▸ **Problem to work on**
Print this span of the material below exactly: the line with "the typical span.", the line with "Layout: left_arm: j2", and every line between them, but nothing else.
Supplied information section start
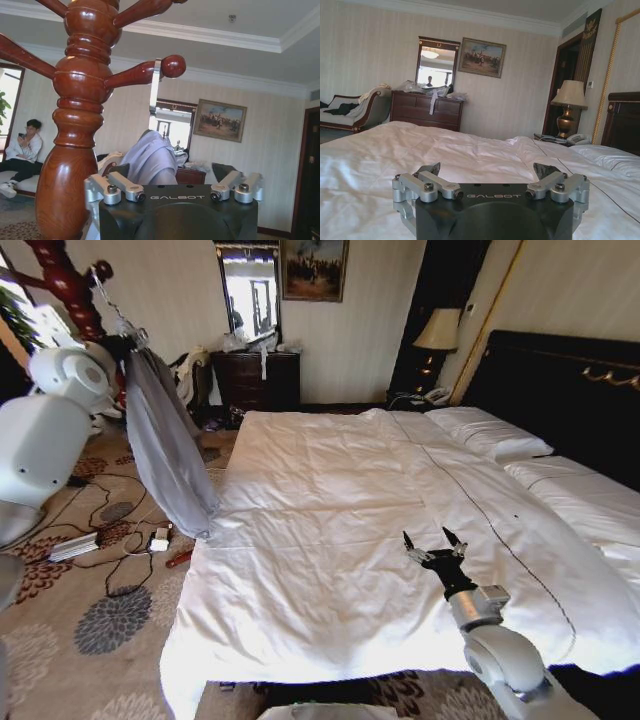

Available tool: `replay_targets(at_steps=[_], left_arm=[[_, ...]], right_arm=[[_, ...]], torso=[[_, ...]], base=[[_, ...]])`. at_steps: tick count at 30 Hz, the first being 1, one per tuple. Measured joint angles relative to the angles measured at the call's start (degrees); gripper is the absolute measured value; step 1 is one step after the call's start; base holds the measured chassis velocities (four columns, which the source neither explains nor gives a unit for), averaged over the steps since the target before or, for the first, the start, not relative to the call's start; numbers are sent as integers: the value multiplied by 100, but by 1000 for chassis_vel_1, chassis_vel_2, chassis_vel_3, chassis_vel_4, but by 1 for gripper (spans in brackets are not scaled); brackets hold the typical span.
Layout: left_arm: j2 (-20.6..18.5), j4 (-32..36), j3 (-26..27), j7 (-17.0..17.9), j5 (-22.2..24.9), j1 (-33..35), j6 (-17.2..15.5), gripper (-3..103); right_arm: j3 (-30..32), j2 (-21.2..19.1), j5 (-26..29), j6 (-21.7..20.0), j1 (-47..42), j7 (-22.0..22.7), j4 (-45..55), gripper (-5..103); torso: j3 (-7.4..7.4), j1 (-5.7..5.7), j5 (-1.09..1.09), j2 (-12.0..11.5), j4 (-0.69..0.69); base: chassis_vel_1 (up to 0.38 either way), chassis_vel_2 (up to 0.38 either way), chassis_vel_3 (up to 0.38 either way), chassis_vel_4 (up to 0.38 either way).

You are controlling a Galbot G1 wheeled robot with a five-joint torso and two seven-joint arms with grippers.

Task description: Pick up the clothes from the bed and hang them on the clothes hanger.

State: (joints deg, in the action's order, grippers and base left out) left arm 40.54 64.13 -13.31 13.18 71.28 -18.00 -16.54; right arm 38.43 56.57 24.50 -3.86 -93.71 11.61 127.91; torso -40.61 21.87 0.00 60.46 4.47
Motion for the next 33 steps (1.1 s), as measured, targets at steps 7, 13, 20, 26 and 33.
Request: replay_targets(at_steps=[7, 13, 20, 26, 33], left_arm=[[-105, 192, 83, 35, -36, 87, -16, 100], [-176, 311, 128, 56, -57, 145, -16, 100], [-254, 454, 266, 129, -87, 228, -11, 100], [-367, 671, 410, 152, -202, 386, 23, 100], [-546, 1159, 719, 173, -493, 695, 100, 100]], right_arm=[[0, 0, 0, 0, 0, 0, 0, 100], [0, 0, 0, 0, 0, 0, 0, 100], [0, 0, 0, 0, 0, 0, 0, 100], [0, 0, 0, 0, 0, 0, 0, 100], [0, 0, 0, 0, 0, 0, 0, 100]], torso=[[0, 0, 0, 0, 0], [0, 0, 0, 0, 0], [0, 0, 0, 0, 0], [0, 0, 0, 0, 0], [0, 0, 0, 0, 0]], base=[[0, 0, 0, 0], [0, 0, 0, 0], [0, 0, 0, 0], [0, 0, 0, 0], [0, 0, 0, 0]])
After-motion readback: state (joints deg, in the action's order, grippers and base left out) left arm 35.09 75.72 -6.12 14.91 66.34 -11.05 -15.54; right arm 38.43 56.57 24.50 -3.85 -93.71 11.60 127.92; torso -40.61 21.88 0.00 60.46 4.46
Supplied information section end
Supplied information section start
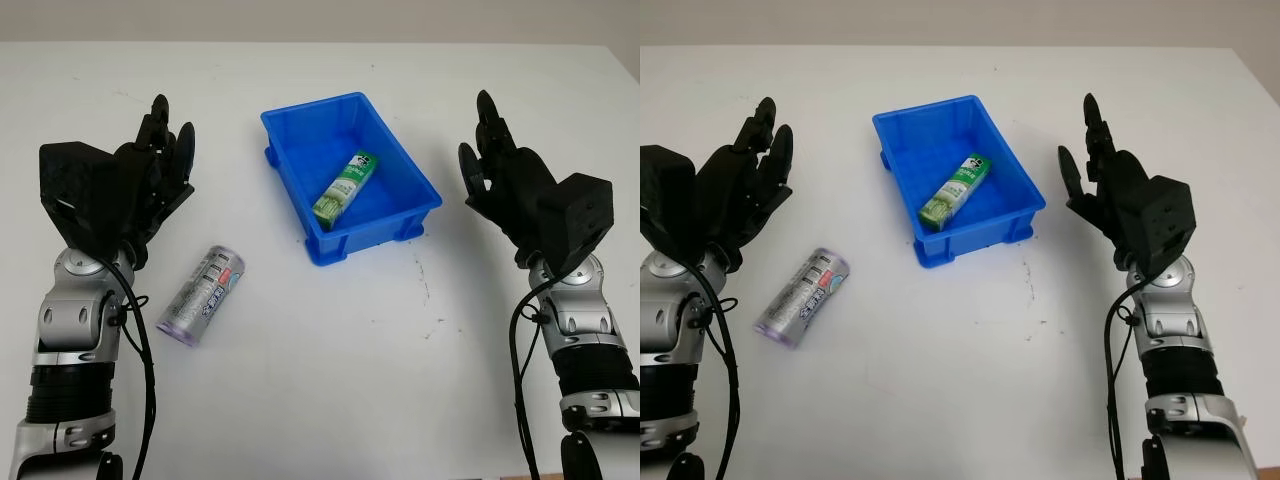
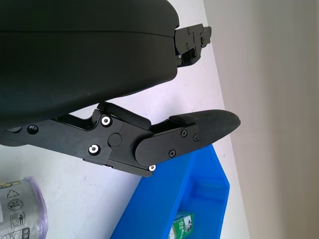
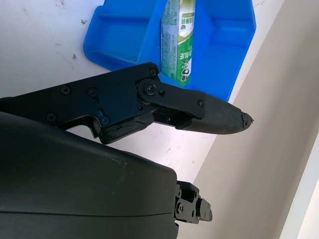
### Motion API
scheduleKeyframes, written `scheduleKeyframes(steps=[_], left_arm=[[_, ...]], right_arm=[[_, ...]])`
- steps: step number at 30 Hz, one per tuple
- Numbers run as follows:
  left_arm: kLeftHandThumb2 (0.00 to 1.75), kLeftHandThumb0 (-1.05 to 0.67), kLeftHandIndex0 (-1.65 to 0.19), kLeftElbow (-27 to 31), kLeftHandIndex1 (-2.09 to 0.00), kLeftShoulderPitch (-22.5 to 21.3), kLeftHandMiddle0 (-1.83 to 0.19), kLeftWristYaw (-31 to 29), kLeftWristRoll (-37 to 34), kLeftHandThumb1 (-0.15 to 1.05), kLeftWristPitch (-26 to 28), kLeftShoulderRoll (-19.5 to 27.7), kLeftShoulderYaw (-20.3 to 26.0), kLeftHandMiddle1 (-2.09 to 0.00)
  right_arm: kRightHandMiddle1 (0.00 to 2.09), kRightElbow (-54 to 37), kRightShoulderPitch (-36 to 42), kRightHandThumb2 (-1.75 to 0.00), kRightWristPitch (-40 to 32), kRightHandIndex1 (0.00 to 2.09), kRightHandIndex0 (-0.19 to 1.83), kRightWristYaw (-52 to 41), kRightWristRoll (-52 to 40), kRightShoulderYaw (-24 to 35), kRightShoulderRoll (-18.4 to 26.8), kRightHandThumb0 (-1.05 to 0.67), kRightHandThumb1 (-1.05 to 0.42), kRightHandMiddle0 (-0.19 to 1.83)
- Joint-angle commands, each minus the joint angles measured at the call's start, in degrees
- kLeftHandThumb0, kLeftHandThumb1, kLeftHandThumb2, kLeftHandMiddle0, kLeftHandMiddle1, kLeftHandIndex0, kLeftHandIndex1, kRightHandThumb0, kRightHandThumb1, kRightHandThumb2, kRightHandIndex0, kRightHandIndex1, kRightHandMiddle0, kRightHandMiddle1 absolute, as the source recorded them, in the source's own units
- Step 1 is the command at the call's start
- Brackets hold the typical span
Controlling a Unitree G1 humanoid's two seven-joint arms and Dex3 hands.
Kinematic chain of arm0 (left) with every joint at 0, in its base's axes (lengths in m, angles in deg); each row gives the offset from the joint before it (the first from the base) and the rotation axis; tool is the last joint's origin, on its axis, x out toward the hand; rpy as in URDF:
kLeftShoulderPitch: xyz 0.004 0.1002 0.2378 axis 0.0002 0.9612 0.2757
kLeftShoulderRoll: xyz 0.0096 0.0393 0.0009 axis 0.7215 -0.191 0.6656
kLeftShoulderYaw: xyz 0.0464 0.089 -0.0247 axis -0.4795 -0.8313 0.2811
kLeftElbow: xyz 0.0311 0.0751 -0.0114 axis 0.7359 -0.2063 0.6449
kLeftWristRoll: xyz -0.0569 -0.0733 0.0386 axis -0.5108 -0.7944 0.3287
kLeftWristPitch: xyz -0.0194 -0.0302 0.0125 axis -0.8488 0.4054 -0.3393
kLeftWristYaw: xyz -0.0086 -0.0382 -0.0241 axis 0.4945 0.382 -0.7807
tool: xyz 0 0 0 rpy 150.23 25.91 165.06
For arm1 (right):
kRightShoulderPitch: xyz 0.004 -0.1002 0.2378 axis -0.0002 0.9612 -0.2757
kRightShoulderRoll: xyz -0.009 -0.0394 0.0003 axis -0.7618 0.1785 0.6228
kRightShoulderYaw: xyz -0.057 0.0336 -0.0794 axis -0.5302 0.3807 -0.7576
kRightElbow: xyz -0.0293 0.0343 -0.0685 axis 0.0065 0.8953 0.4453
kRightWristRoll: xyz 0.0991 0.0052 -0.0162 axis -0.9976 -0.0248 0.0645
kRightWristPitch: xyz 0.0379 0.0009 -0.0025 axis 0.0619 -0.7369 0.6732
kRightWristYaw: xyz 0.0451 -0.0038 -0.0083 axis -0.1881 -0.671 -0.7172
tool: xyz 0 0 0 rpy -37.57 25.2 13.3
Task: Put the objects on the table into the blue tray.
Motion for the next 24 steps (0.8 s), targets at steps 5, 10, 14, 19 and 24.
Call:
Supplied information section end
▸ **Solution for this task**
Available tool: `replay_targets(at_steps=[_], left_arm=[[_, ...]], right_arm=[[_, ...]], torso=[[_, ...]], base=[[_, ...]])`. at_steps: tick count at 30 Hz, the first being 1, one per tuple. Measured joint angles relative to the angles measured at the call's start (degrees); gripper is the absolute measured value; step 1 is one step after the call's start; base holds the measured chassis velocities (four columns, which the source neither explains nor gives a unit for), averaged over the steps since the target before or, for the first, the start, not relative to the call's start; numbers are sent as integers: the value multiplied by 100, but by 1000 for chassis_vel_1, chassis_vel_2, chassis_vel_3, chassis_vel_4, but by 1 for gripper (spans in brackets are not scaled); brackets hold the typical span.
Layout: left_arm: j2 (-20.6..18.5), j4 (-32..36), j3 (-26..27), j7 (-17.0..17.9), j5 (-22.2..24.9), j1 (-33..35), j6 (-17.2..15.5), gripper (-3..103); right_arm: j3 (-30..32), j2 (-21.2..19.1), j5 (-26..29), j6 (-21.7..20.0), j1 (-47..42), j7 (-22.0..22.7), j4 (-45..55), gripper (-5..103); torso: j3 (-7.4..7.4), j1 (-5.7..5.7), j5 (-1.09..1.09), j2 (-12.0..11.5), j4 (-0.69..0.69); base: chassis_vel_1 (up to 0.38 either way), chassis_vel_2 (up to 0.38 either way), chassis_vel_3 (up to 0.38 either way), chassis_vel_4 (up to 0.38 either way).

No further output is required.